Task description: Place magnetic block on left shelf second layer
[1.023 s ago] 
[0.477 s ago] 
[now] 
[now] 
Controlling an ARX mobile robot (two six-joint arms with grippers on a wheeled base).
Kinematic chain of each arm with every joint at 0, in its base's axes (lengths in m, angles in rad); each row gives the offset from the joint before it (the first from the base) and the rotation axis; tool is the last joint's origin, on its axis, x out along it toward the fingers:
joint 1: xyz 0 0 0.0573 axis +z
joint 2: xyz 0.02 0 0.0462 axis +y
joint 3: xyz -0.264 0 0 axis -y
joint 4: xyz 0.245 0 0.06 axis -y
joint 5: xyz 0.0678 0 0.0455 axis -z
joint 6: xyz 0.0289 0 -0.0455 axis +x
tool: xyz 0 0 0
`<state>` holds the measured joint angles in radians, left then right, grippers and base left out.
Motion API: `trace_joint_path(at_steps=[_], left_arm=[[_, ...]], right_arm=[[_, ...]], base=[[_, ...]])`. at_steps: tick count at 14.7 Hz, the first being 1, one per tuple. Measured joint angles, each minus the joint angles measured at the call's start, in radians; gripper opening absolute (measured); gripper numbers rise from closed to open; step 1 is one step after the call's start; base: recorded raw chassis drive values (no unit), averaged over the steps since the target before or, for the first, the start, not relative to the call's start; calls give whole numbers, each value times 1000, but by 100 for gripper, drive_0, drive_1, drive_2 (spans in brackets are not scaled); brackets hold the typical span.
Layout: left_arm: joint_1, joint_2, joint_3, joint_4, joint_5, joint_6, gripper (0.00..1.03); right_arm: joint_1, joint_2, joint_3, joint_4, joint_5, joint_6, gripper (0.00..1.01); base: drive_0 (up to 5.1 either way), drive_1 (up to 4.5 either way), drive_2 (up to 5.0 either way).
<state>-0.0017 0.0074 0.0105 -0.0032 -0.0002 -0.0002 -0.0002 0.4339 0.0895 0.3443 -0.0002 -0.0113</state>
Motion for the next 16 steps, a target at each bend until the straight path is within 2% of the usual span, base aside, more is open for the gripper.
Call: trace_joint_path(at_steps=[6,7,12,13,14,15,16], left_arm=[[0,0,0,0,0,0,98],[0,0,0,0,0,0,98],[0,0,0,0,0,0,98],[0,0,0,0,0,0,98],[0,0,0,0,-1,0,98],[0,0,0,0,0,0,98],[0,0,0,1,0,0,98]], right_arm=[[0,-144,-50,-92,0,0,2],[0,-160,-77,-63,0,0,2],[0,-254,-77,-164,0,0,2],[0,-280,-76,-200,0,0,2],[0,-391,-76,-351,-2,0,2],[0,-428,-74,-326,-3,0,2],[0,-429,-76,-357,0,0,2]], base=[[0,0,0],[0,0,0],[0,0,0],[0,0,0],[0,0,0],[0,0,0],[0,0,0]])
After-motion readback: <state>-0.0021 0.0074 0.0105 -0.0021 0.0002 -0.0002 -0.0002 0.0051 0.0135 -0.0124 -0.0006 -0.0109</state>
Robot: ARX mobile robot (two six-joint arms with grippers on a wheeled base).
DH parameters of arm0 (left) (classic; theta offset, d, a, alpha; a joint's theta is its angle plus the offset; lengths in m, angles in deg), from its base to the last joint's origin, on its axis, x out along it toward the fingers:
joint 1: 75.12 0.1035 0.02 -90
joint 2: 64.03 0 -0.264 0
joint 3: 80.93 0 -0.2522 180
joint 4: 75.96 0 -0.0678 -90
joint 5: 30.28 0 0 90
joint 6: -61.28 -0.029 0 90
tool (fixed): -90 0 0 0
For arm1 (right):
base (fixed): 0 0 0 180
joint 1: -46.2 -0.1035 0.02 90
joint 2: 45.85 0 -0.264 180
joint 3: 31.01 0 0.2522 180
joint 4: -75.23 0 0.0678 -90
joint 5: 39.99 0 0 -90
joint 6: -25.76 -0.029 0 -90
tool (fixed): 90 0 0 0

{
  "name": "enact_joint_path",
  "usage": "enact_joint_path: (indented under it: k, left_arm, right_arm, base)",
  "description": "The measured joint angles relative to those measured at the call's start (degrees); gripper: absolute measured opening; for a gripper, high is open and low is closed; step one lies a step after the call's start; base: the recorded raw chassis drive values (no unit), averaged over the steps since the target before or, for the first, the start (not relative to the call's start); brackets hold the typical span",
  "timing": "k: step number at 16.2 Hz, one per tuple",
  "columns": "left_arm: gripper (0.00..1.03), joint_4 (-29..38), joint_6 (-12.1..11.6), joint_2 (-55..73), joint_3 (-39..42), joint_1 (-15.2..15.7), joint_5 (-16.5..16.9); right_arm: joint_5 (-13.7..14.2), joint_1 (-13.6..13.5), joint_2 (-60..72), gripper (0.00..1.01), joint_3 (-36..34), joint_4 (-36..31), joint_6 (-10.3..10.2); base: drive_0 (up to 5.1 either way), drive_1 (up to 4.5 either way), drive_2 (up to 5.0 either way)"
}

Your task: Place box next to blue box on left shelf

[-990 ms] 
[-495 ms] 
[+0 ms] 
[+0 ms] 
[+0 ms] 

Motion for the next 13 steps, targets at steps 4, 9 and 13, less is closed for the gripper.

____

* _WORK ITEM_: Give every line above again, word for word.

* _SOLUTION TO THE EXERCISE_:
Task description: Place magnetic block on left shelf second layer
[1.023 s ago] 
[0.477 s ago] 
[now] 
[now] 
Controlling an ARX mobile robot (two six-joint arms with grippers on a wheeled base).
Kinematic chain of each arm with every joint at 0, in its base's axes (lengths in m, angles in rad); each row gives the offset from the joint before it (the first from the base) and the rotation axis; tool is the last joint's origin, on its axis, x out along it toward the fingers:
joint 1: xyz 0 0 0.0573 axis +z
joint 2: xyz 0.02 0 0.0462 axis +y
joint 3: xyz -0.264 0 0 axis -y
joint 4: xyz 0.245 0 0.06 axis -y
joint 5: xyz 0.0678 0 0.0455 axis -z
joint 6: xyz 0.0289 0 -0.0455 axis +x
tool: xyz 0 0 0
`<state>` holds the measured joint angles in radians, left then right, grippers and base left out.
Motion API: `trace_joint_path(at_steps=[_], left_arm=[[_, ...]], right_arm=[[_, ...]], base=[[_, ...]])`. at_steps: tick count at 14.7 Hz, the first being 1, one per tuple. Measured joint angles, each minus the joint angles measured at the call's start, in radians; gripper opening absolute (measured); gripper numbers rise from closed to open; step 1 is one step after the call's start; base: recorded raw chassis drive values (no unit), averaged over the steps since the target before or, for the first, the start, not relative to the call's start; calls give whole numbers, each value times 1000, but by 100 for gripper, drive_0, drive_1, drive_2 (spans in brackets are not scaled); brackets hold the typical span.
Layout: left_arm: joint_1, joint_2, joint_3, joint_4, joint_5, joint_6, gripper (0.00..1.03); right_arm: joint_1, joint_2, joint_3, joint_4, joint_5, joint_6, gripper (0.00..1.01); base: drive_0 (up to 5.1 either way), drive_1 (up to 4.5 either way), drive_2 (up to 5.0 either way).
<state>-0.0017 0.0074 0.0105 -0.0032 -0.0002 -0.0002 -0.0002 0.4339 0.0895 0.3443 -0.0002 -0.0113</state>
Motion for the next 16 steps, a target at each bend until the straight path is within 2% of the usual span, base aside, more is open for the gripper.
Call: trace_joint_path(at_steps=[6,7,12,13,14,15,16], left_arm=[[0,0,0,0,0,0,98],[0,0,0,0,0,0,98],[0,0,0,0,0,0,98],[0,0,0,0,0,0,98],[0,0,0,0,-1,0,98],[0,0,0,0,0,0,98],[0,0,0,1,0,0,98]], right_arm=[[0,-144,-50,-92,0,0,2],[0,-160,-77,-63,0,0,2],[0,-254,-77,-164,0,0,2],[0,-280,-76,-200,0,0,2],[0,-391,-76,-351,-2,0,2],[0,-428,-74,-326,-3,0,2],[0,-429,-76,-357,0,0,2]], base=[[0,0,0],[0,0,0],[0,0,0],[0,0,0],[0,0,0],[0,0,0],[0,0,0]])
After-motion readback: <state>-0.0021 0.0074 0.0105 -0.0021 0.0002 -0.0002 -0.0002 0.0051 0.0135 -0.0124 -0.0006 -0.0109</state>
Robot: ARX mobile robot (two six-joint arms with grippers on a wheeled base).
DH parameters of arm0 (left) (classic; theta offset, d, a, alpha; a joint's theta is its angle plus the offset; lengths in m, angles in deg), from its base to the last joint's origin, on its axis, x out along it toward the fingers:
joint 1: 75.12 0.1035 0.02 -90
joint 2: 64.03 0 -0.264 0
joint 3: 80.93 0 -0.2522 180
joint 4: 75.96 0 -0.0678 -90
joint 5: 30.28 0 0 90
joint 6: -61.28 -0.029 0 90
tool (fixed): -90 0 0 0
For arm1 (right):
base (fixed): 0 0 0 180
joint 1: -46.2 -0.1035 0.02 90
joint 2: 45.85 0 -0.264 180
joint 3: 31.01 0 0.2522 180
joint 4: -75.23 0 0.0678 -90
joint 5: 39.99 0 0 -90
joint 6: -25.76 -0.029 0 -90
tool (fixed): 90 0 0 0

{
  "name": "enact_joint_path",
  "usage": "enact_joint_path: (indented under it: k, left_arm, right_arm, base)",
  "description": "The measured joint angles relative to those measured at the call's start (degrees); gripper: absolute measured opening; for a gripper, high is open and low is closed; step one lies a step after the call's start; base: the recorded raw chassis drive values (no unit), averaged over the steps since the target before or, for the first, the start (not relative to the call's start); brackets hold the typical span",
  "timing": "k: step number at 16.2 Hz, one per tuple",
  "columns": "left_arm: gripper (0.00..1.03), joint_4 (-29..38), joint_6 (-12.1..11.6), joint_2 (-55..73), joint_3 (-39..42), joint_1 (-15.2..15.7), joint_5 (-16.5..16.9); right_arm: joint_5 (-13.7..14.2), joint_1 (-13.6..13.5), joint_2 (-60..72), gripper (0.00..1.01), joint_3 (-36..34), joint_4 (-36..31), joint_6 (-10.3..10.2); base: drive_0 (up to 5.1 either way), drive_1 (up to 4.5 either way), drive_2 (up to 5.0 either way)"
}

Your task: Place box next to blue box on left shelf

[-990 ms] 
[-495 ms] 
[+0 ms] 
[+0 ms] 
[+0 ms] 

Motion for the next 13 steps, targets at steps 4, 9 and 13, less is closed for the gripper.

This answer has no further content.